## WORK ORDER
Copy each line from the entries that the word "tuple" appears in.

[Stored records]

--------

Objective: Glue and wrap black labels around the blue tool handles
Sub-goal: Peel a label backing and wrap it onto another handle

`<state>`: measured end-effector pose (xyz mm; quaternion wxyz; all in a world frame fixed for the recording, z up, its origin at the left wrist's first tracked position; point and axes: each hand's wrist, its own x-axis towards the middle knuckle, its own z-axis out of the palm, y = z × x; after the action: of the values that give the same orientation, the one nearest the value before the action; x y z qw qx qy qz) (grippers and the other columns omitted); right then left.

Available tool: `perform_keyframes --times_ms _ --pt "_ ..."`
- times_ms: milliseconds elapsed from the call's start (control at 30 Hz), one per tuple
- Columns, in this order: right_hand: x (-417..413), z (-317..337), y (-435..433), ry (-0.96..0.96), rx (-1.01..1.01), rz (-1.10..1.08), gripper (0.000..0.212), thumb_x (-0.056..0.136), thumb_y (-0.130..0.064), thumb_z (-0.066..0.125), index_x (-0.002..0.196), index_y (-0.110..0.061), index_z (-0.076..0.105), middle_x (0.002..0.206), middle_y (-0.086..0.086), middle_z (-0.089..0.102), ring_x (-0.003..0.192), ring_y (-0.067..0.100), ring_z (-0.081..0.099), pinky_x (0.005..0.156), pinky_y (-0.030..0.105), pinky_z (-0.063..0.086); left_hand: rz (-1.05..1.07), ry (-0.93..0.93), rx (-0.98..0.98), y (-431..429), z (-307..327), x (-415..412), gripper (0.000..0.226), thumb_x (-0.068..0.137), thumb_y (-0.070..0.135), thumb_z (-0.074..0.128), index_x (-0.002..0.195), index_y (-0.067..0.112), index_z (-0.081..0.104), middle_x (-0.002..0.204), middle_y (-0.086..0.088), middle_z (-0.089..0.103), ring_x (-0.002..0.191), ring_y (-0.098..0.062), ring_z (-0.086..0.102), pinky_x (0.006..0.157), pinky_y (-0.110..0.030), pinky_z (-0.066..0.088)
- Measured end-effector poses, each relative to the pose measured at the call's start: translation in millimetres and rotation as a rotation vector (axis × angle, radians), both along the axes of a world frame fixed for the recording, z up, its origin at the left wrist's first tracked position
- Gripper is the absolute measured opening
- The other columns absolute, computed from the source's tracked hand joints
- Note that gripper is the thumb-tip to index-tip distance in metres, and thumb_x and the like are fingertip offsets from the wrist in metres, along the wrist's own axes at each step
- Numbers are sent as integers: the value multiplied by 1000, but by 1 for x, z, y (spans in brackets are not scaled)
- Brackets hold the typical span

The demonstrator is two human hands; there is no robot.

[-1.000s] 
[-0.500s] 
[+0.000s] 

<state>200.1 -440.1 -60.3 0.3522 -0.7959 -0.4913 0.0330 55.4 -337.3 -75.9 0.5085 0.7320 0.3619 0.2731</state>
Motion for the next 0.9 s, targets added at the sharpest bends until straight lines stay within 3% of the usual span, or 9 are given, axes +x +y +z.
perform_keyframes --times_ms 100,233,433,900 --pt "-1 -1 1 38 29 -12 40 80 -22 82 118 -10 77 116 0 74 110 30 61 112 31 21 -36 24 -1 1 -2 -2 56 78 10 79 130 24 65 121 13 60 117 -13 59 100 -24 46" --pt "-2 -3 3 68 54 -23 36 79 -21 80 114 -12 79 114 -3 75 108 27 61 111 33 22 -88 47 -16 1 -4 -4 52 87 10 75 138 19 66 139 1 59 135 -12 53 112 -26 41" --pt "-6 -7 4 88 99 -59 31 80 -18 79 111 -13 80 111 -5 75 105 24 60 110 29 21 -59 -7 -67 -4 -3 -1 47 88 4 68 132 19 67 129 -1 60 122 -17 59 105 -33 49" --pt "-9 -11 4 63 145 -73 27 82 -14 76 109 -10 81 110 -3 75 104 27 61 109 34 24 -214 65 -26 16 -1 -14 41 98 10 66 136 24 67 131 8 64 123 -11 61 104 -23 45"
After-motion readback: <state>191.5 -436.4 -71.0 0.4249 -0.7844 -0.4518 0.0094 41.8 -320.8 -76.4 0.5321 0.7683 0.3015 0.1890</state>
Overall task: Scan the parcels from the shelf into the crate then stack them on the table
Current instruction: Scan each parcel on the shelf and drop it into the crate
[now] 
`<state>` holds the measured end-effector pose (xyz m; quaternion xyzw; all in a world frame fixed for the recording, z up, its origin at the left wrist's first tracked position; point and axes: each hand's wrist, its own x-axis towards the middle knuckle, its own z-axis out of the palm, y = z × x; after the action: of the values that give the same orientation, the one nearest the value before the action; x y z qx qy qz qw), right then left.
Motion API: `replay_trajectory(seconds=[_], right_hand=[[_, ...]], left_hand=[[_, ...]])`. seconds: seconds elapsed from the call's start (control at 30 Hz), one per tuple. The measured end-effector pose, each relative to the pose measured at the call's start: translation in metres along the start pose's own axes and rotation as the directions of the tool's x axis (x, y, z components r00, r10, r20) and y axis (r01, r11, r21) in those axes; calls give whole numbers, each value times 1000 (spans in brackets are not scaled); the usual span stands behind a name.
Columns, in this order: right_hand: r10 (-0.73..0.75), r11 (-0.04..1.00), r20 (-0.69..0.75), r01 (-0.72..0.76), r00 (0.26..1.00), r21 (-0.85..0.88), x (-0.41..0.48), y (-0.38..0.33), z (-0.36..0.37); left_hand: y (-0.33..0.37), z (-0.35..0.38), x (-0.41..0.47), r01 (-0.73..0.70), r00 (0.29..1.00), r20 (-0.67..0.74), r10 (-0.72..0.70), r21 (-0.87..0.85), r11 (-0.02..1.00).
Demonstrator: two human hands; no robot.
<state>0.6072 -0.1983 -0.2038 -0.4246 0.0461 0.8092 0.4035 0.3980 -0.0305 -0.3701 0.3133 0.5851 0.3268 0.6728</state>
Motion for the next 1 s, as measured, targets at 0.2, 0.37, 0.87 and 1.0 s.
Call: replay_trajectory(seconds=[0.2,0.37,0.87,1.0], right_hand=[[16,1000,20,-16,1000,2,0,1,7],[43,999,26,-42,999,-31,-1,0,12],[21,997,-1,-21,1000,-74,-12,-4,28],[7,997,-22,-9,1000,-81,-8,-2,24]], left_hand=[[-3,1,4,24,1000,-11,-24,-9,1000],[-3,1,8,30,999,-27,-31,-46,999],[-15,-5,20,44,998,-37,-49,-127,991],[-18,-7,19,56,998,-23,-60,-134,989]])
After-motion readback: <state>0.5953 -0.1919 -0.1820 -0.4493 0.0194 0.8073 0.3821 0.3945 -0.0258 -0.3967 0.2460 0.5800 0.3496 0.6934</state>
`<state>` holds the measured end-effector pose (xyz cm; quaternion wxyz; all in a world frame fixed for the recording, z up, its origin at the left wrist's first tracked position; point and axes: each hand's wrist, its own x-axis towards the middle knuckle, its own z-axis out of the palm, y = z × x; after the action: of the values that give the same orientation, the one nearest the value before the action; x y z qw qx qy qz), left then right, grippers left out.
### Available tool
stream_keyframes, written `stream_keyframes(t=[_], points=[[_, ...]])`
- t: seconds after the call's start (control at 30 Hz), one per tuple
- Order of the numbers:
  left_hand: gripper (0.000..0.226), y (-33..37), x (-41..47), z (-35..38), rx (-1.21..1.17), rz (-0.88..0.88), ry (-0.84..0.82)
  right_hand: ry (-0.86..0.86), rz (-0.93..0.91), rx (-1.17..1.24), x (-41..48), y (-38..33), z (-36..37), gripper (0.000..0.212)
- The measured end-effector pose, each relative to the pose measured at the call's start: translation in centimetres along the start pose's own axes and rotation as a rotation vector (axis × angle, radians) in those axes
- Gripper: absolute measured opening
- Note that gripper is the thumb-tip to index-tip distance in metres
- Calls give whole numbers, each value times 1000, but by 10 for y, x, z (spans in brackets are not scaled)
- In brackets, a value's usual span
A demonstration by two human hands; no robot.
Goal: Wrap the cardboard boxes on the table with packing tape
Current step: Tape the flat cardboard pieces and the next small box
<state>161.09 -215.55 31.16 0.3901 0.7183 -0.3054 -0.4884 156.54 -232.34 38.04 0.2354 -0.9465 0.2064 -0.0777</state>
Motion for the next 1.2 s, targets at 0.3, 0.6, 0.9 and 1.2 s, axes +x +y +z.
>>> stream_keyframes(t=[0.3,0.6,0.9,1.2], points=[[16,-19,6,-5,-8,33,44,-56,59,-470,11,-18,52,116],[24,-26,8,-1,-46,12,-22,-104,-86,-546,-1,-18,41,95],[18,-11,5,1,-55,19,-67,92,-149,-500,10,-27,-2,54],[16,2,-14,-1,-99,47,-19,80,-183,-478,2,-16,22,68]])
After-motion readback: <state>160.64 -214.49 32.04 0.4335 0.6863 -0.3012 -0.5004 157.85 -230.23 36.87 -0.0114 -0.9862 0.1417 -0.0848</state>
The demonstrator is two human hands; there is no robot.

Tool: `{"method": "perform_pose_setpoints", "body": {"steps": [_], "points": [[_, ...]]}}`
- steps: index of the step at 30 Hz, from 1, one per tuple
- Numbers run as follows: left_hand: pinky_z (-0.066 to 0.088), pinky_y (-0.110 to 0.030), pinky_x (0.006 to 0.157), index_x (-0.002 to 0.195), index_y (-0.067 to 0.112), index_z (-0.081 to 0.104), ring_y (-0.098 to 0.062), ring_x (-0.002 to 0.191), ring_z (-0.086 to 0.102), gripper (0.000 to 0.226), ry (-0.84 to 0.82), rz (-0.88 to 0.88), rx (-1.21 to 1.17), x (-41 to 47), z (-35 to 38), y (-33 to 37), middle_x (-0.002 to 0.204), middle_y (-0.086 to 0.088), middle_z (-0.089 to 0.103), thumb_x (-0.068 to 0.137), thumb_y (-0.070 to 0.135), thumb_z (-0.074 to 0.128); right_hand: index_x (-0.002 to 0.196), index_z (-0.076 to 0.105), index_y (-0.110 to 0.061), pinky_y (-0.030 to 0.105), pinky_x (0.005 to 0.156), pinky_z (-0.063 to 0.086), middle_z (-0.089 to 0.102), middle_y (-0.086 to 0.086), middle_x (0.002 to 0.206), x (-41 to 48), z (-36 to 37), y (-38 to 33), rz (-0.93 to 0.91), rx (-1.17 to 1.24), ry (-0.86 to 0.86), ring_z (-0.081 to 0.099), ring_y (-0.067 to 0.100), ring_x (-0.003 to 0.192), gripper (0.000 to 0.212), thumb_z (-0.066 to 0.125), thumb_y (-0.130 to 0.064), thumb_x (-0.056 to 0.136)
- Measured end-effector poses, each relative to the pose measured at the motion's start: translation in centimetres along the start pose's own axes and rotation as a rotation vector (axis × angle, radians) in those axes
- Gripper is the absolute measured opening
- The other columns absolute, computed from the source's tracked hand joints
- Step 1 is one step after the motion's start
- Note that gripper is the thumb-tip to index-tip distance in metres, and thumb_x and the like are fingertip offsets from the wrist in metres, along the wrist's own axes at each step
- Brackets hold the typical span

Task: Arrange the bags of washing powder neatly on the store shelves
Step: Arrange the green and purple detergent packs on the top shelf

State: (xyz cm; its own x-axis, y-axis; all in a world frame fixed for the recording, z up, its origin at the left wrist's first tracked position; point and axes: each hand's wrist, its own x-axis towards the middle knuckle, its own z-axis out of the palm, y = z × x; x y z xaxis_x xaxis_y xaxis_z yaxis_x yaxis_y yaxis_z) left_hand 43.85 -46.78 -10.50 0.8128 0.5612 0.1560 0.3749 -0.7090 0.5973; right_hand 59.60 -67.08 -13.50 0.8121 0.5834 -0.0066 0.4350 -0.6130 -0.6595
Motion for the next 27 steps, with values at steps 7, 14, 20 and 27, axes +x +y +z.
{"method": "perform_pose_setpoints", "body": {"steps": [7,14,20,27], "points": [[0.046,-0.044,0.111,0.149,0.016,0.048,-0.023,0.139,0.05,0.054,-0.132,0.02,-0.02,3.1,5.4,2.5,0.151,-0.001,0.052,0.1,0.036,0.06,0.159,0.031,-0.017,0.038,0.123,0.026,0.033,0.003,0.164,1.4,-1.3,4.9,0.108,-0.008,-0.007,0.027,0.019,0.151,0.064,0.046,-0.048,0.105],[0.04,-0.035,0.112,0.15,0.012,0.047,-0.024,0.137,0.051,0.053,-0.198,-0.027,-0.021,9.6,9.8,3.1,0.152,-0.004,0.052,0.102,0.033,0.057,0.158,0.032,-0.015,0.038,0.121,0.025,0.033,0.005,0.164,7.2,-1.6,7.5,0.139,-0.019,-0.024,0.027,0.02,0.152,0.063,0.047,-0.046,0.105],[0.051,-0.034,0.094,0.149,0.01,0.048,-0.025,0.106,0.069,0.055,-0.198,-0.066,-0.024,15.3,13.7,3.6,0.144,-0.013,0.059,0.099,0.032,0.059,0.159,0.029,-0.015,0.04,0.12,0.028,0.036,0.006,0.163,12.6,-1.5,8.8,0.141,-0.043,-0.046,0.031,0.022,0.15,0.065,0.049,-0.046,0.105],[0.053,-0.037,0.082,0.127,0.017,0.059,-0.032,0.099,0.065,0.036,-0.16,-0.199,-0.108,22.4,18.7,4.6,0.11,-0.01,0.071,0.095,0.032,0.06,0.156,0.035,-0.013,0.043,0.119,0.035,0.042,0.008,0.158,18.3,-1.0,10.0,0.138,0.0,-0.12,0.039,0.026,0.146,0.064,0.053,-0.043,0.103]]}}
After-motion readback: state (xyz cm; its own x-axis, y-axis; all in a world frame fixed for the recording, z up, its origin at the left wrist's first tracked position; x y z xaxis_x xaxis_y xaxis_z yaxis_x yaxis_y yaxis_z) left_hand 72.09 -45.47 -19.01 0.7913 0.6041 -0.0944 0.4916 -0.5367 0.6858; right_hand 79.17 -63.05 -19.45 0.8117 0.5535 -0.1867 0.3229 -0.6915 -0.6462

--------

## THE COMPLETED TASK
- times_ms: milliseconds elapsed from the call's start (control at 30 Hz), one per tuple
Motion API: `replay_trajectory(seconds=[_], right_hand=[[_, ...]], left_hand=[[_, ...]])`. seconds: seconds elapsed from the call's start (control at 30 Hz), one per tuple. The measured end-effector pose, each relative to the pose measured at the call's start: translation in metres along the start pose's own axes and rotation as the directions of the tool's x axis (x, y, z components r00, r10, r20) and y axis (r01, r11, r21) in those axes; calls give whole numbers, each value times 1000 (spans in brackets are not scaled); the usual span stands behind a name.
- t: seconds after the call's start (control at 30 Hz), one per tuple
- steps: index of the step at 30 Hz, from 1, one per tuple

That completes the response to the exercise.